A Python package to parse UK postcodes from text. Useful in applications such as OCR and IDP.
Project description
uk-postcodes-parsing
A Python package to parse UK postcodes from text. Useful in applications such as OCR and IDP.
Install
pip install uk-postcodes-parsing
Capabilities
- Search and parse UK postcode from text/OCR results
- Extract parts of the postcode: incode, outcode etc.
- Fix common mistakes in UK postcode OCR
Postcode | .outcode | .incode | .area | .district | .subDistrict | .sector | .unit |
---|---|---|---|---|---|---|---|
AA9A 9AA | AA9A | 9AA | AA | AA9 | AA9A | AA9A 9 | AA |
A9A 9AA | A9A | 9AA | A | A9 | A9A | A9A 9 | AA |
A9 9AA | A9 | 9AA | A | A9 | None |
A9 9 | AA |
A99 9AA | A99 | 9AA | A | A99 | None |
A99 9 | AA |
AA9 9AA | AA9 | 9AA | AA | AA9 | None |
AA9 9 | AA |
AA99 9AA | AA99 | 9AA | AA | AA99 | None |
AA99 9 | AA |
- Utilities to validate postcode
- Updated to November 2024: Validate postcode against ~1.8M UK postcodes from the ONS Postcode Directory
Usage
- Parsing text to get a list of postcodes.
>>> from uk_postcodes_parsing import ukpostcode
>>> corpus = "this is a check to see if we can get post codes liek thia ec1r 1ub , and that e3 4ss. But also eh16 50y and ei412"
>>> postcodes = ukpostcode.parse_from_corpus(corpus)

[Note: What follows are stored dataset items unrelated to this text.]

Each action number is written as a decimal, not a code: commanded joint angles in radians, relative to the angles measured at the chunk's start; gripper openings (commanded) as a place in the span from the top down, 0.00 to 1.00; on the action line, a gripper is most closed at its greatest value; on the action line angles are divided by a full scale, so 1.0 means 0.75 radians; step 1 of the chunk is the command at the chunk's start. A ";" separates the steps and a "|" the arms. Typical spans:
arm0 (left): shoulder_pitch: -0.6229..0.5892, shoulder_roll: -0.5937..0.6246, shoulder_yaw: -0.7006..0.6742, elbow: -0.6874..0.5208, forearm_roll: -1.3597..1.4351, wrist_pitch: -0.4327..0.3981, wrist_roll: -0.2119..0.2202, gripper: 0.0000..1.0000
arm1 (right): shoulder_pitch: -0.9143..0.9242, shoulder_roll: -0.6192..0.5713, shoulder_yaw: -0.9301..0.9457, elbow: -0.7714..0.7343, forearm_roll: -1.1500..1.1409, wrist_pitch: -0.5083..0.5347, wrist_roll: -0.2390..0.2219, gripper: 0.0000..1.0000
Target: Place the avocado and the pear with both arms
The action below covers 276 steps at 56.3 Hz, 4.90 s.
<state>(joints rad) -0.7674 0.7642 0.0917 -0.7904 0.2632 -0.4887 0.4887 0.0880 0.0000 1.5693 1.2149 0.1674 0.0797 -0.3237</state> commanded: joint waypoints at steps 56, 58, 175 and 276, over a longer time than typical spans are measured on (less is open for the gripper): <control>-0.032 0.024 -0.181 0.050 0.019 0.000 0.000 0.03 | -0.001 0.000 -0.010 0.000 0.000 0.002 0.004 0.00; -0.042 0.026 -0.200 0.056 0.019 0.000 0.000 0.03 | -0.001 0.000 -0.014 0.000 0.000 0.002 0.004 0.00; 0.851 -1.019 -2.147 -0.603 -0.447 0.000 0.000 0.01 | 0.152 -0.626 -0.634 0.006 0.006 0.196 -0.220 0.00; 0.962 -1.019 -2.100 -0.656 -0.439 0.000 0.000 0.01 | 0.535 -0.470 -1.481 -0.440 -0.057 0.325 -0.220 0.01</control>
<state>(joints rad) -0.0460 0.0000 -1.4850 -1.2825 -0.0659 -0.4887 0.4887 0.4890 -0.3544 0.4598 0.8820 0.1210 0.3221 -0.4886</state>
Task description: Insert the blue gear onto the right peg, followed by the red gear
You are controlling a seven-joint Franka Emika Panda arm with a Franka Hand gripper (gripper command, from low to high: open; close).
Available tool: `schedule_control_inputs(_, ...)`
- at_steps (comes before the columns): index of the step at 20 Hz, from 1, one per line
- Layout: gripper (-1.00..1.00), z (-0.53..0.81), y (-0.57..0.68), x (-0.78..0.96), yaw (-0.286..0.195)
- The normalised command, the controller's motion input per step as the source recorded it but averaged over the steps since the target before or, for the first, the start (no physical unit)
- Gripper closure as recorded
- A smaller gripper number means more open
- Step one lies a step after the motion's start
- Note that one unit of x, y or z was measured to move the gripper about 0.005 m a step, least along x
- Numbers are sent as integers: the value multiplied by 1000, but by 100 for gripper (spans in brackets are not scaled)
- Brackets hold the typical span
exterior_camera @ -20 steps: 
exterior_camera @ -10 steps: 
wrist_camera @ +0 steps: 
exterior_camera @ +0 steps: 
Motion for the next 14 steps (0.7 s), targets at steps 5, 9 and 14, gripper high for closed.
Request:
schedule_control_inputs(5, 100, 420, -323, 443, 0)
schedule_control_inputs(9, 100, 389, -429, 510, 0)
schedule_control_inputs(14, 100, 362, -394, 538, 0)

INFO:uk-postcodes-parsing:Found 2 postcodes in corpus
>>> postcodes
[Postcode(is_in_ons_postcode_directory=True, fix_distance=0, original='ec1r 1ub', postcode='EC1R 1UB', incode='1UB', outcode='EC1R', area='EC', district='EC1', sub_district='EC1R', sector='EC1R 1', unit='UB'),
Postcode(is_in_ons_postcode_directory=True, fix_distance=0, original='e3 4ss', postcode='E3 4SS', incode='4SS', outcode='E3', area='E', district='E3', sub_district=None, sector='E3 4', unit='SS')]
- Optional auto-correct: Attempt correcting common mistakes in postcodes such as reading "O" and "0" and vice-versa.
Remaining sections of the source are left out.